_Required action_
Anywhere the string "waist" shows up in the listing below, copy the line it is in.

▬▬▬

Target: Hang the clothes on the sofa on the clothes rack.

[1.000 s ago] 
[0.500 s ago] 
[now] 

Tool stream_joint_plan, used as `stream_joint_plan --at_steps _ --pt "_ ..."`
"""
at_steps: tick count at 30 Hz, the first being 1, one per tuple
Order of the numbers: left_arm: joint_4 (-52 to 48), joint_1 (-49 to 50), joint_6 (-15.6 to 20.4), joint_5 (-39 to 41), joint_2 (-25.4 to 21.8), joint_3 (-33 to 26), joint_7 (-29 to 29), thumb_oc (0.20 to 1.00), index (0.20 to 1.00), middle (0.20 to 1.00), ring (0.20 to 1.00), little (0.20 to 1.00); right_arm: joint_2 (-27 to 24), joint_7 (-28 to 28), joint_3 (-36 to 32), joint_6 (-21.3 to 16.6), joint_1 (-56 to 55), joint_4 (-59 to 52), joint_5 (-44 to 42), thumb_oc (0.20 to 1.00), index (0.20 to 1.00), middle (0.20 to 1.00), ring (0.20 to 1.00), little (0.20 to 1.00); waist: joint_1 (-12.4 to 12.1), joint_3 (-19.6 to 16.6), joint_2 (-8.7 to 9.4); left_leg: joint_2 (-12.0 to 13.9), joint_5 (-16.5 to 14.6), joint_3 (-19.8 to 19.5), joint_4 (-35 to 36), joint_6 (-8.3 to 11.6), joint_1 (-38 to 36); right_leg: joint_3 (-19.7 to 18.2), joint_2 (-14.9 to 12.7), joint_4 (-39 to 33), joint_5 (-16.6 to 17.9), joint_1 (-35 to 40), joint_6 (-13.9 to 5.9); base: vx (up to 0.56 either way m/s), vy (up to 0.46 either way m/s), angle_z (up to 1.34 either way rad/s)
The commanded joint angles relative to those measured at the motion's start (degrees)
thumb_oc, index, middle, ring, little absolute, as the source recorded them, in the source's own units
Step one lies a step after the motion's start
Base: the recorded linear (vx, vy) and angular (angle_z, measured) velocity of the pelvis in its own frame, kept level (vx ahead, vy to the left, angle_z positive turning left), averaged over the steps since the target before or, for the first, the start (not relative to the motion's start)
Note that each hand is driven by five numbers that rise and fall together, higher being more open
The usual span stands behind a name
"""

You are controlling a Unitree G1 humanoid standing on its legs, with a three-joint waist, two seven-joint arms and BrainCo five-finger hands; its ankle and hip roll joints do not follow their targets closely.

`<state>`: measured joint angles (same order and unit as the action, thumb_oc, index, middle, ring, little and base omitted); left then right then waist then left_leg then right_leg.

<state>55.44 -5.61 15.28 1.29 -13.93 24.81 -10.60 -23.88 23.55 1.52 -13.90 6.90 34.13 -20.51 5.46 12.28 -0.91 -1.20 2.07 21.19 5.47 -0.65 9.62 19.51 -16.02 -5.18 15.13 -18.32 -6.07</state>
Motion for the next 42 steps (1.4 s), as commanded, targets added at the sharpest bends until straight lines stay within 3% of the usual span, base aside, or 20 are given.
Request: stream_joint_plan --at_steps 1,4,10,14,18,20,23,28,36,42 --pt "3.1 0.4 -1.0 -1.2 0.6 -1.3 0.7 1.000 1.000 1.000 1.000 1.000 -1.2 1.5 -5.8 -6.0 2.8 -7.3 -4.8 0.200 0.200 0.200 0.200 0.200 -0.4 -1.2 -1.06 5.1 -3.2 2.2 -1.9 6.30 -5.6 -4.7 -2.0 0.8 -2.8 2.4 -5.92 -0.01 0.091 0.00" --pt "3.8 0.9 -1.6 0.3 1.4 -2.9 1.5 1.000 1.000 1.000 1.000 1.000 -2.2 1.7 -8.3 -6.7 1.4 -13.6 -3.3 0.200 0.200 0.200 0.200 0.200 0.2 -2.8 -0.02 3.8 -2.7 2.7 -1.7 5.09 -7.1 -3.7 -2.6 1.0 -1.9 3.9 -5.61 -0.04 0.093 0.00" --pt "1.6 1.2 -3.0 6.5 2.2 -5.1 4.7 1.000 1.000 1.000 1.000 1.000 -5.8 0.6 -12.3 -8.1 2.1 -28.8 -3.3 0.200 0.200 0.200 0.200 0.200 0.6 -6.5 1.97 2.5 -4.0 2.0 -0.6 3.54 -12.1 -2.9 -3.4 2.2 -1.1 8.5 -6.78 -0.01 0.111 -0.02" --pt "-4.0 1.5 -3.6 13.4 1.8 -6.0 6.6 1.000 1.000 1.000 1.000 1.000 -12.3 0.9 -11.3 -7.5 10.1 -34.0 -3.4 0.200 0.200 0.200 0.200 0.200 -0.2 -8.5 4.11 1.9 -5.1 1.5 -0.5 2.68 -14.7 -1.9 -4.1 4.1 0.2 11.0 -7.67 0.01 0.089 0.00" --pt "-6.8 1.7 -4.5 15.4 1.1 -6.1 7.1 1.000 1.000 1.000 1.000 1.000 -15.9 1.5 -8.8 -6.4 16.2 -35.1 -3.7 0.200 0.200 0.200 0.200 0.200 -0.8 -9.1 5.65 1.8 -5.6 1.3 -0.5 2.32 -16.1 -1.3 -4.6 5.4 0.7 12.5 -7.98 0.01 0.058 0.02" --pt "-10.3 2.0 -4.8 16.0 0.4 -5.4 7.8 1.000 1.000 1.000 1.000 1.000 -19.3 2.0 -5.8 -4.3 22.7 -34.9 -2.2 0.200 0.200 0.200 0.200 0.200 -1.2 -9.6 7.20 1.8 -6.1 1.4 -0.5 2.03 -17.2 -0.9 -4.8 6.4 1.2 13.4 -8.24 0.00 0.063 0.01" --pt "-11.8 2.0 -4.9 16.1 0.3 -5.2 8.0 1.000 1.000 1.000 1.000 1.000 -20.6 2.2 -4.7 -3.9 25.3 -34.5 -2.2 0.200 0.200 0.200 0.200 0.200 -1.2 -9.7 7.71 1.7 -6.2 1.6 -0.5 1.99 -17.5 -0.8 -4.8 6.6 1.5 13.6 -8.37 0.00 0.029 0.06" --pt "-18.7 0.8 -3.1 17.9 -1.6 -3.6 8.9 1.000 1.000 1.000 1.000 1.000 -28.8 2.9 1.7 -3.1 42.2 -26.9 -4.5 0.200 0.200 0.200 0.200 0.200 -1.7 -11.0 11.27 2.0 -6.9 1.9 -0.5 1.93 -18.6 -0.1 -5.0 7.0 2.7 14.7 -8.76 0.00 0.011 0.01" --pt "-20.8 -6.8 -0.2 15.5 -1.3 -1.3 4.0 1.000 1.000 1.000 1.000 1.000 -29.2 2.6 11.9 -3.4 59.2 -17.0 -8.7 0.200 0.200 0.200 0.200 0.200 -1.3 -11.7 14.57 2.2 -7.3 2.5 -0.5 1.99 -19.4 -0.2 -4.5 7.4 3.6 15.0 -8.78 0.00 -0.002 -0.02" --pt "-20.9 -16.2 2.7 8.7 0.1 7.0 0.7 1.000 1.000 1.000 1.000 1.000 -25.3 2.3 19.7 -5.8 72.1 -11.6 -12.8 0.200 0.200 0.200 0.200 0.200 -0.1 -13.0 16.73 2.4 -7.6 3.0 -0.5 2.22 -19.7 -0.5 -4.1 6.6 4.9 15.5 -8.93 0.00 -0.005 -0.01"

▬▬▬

_Completed task_
Order of the numbers: left_arm: joint_4 (-52 to 48), joint_1 (-49 to 50), joint_6 (-15.6 to 20.4), joint_5 (-39 to 41), joint_2 (-25.4 to 21.8), joint_3 (-33 to 26), joint_7 (-29 to 29), thumb_oc (0.20 to 1.00), index (0.20 to 1.00), middle (0.20 to 1.00), ring (0.20 to 1.00), little (0.20 to 1.00); right_arm: joint_2 (-27 to 24), joint_7 (-28 to 28), joint_3 (-36 to 32), joint_6 (-21.3 to 16.6), joint_1 (-56 to 55), joint_4 (-59 to 52), joint_5 (-44 to 42), thumb_oc (0.20 to 1.00), index (0.20 to 1.00), middle (0.20 to 1.00), ring (0.20 to 1.00), little (0.20 to 1.00); waist: joint_1 (-12.4 to 12.1), joint_3 (-19.6 to 16.6), joint_2 (-8.7 to 9.4); left_leg: joint_2 (-12.0 to 13.9), joint_5 (-16.5 to 14.6), joint_3 (-19.8 to 19.5), joint_4 (-35 to 36), joint_6 (-8.3 to 11.6), joint_1 (-38 to 36); right_leg: joint_3 (-19.7 to 18.2), joint_2 (-14.9 to 12.7), joint_4 (-39 to 33), joint_5 (-16.6 to 17.9), joint_1 (-35 to 40), joint_6 (-13.9 to 5.9); base: vx (up to 0.56 either way m/s), vy (up to 0.46 either way m/s), angle_z (up to 1.34 either way rad/s)
You are controlling a Unitree G1 humanoid standing on its legs, with a three-joint waist, two seven-joint arms and BrainCo five-finger hands; its ankle and hip roll joints do not follow their targets closely.
`<state>`: measured joint angles (same order and unit as the action, thumb_oc, index, middle, ring, little and base omitted); left then right then waist then left_leg then right_leg.

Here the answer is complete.